MOI, CARAVAGE

Article publié exclusivement sur Interrnet avec la Lettre n° 355
du 27 mai 2013


MOI, CARAVAGE d'après Dominique Fernandez. Adaptation Cesare Capitani. Mise en scène Stanislas Grassian avec Cesare Capitani et Laetitia Favart (chant).
Du précipice d'une existence en quête d'amour, de cette course à l'abîme, le génie de Caravage fera la matière sensuelle et érotique d'une œuvre semblable à nulle autre. Violent et voyou, il le restera jusqu'à en mourir crapuleusement, comme dans un roman de pinceau et de poignard. Michelangelo Merisi, dit le Caravage, est le contre-exemple d'une société du mensonge et de l'hypocrisie, de la censure et du bon ton. Et c'est le clair-obscur, marque de son originalité et de sa célébrité, qui dominera désormais sa vie rebelle. Tout y est passion, révolte et refus. Refus des conformismes sexuels, des conventions picturales. Il ne veut pas de silence dans sa peinture. Du bruit, de la fureur, de la transgression jusqu'à braver les interdits les plus absolus, au risque de la prison et de la mort. Il vit des amours honnies, pactise avec les dames de faible vertu, peint le réel dans sa nudité la plus crue. Dans son cheminement hanté par la putréfaction, tels ces vers dodus qui rongent la splendeur des fruits, il croise la jalousie des amants, la bienveillance de quelques grands de l'Eglise et la menace de l'Inquisition, la vindicte sans rémission d'ennemis irréductibles. Mais comment se soumettre quand, à la pureté virginale, on préfère la pécheresse Marie-Madeleine, quand les parias prêtent leurs visages à la figure des saints, quand toute velléité de respectabilité s'escamoterait, comme malgré elle, derrière la volonté de vérité ? Caravage, c'est une lame de lumière, qui décapite Holopherne, Gorgone ou Goliath, qui transperce les ténèbres, qui aveugle les frigides contemporains, qui donne à voir sans fard ni voile l'évidence des corps.

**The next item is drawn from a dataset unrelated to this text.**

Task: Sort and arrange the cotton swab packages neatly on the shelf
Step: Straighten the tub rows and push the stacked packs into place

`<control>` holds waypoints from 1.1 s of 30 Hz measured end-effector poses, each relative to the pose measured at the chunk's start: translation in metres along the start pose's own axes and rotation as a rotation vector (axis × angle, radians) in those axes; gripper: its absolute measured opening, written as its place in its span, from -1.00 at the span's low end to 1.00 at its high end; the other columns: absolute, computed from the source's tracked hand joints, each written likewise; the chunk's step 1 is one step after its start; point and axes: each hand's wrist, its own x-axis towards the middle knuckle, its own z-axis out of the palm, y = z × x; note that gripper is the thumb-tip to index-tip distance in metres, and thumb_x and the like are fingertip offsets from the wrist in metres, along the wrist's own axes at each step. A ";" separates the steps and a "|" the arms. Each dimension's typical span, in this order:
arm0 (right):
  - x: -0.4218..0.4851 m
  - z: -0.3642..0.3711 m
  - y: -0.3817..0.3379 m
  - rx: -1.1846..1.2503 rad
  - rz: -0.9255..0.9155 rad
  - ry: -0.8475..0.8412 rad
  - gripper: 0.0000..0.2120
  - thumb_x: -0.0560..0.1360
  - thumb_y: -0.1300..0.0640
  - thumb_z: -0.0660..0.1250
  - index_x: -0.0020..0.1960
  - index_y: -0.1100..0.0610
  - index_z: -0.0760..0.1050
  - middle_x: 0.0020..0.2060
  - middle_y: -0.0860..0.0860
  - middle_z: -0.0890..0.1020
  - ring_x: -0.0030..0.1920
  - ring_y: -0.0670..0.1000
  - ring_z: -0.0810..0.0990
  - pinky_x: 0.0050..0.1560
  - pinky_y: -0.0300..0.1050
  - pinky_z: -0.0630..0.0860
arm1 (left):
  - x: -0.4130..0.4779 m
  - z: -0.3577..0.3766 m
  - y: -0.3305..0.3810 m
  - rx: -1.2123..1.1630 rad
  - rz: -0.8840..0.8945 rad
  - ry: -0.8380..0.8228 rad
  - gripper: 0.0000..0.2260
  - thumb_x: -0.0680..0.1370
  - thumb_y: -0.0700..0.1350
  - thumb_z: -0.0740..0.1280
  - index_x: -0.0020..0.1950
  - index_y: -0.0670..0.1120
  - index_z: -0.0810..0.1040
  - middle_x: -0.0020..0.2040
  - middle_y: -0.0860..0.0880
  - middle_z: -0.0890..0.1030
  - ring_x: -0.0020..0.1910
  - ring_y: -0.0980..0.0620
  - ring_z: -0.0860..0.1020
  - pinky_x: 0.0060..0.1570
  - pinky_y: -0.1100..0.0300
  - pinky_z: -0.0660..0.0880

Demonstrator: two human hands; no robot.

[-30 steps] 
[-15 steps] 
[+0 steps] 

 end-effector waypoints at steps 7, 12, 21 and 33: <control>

Ni la fuite ni l'exil ne le sauveront de la damnation et de la mort.
A cet éternel Goliath trop géant pour son temps, il fallait un interprète enthousiaste au sens propre, saisi de fureur quasi divine. Dans le clair-obscur auquel contribue la lueur troublante des bougies, Cesare Capitani donne à Caravage chair, voix, soufre et tumulte, douleur et folie. Il a l'ambiguïté bouleversante des violents si fragiles, en quête de tendresse et de reconnaissance. En contrepoint à ce volcan en fusion, Laetitia Favart campe les diverses figures qui l'accompagnent, tout en modulant a capella le lamento lancinant et évocateur de Monteverdi, Lasciatemi morire. Et, dans cette voix sensuelle, qui ne retrouverait aussi les dissonances tragiques de son exact contemporain, le sublime Gesualdo, meurtrier et musicien ? L'obscurité se referme sur le visage grimaçant, halluciné, du décapité vaincu. Mais, à nos yeux fascinés, Caravage sort définitivement vainqueur… Théâtre de la Gaîté Montparnasse 14e. A.D.